Marcas s’arrêta net.
Assis sur un fauteuil, engoncé dans une soutane noire, Bérenger Saunière les fixait d’un regard figé. Les lèvres minces, le visage blafard, les mains posées sur les accoudoirs, la statue de cire ressemblait à la perfection à son illustre modèle. À son côté, Marie Dénarnaud, en blouse gris et blanc, s’affairait à une tâche ménagère.
Cécile saisit la main d’Antoine.
— C’est stupéfiant. Avec le jeu de l’éclairage, ils ont l’air si réels… Ils me foutent la chair de poule.
Le marquis fit un petit signe de croix devant le curé.
— Salut à toi, mon Bérenger. Venez, ce que nous cherchons est à l’étage.
Il les précéda et grimpa une volée de marches qui débouchait sur une vaste salle. Ils s’arrêtèrent devant une grande dalle de pierre juxtaposée au mur.
— Manque de chance pour le curé, des archéologues de la Société des Études scientifiques de l’Aude avaient procédé à un relevé de la dalle avant sa profanation. Le musée l’a fait reconstituer d’après ce descriptif. D’ailleurs, si ça vous tente, la boutique à l’entrée la vend, gravée sur parchemin, pour deux euros. Là encore, les anomalies sont légion.
Un éclair stria la fenêtre, suivi d’un grondement menaçant.

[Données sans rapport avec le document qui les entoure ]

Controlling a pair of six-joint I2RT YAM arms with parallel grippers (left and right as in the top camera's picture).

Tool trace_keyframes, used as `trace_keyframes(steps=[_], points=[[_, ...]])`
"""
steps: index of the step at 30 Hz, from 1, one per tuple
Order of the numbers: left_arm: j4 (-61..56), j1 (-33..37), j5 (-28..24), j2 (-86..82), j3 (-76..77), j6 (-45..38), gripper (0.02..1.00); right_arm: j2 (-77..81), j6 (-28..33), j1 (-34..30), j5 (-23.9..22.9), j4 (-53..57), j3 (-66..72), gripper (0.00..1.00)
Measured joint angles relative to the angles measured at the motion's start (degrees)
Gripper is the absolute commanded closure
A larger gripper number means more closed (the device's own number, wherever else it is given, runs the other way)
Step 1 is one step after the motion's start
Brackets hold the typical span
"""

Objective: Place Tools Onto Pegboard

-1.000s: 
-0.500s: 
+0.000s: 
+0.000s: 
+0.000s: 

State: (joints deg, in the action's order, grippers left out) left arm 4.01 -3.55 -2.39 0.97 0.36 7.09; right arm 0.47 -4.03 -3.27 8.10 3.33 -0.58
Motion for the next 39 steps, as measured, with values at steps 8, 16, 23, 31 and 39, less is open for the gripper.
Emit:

Marcas et Cécile se rapprochèrent, ils n’avaient pas besoin de loupe, les caractères étaient assez gros, visibles à l’œil nu et les erreurs plus que visibles. Des lettres minuscules surgissaient çà et là, les retours à la ligne étaient reportés en dépit de toute logique. Les coupes de mots ne collaient pas, comme si la dalle avait été l’œuvre d’un enfant de dix ans ou d’un tailleur analphabète.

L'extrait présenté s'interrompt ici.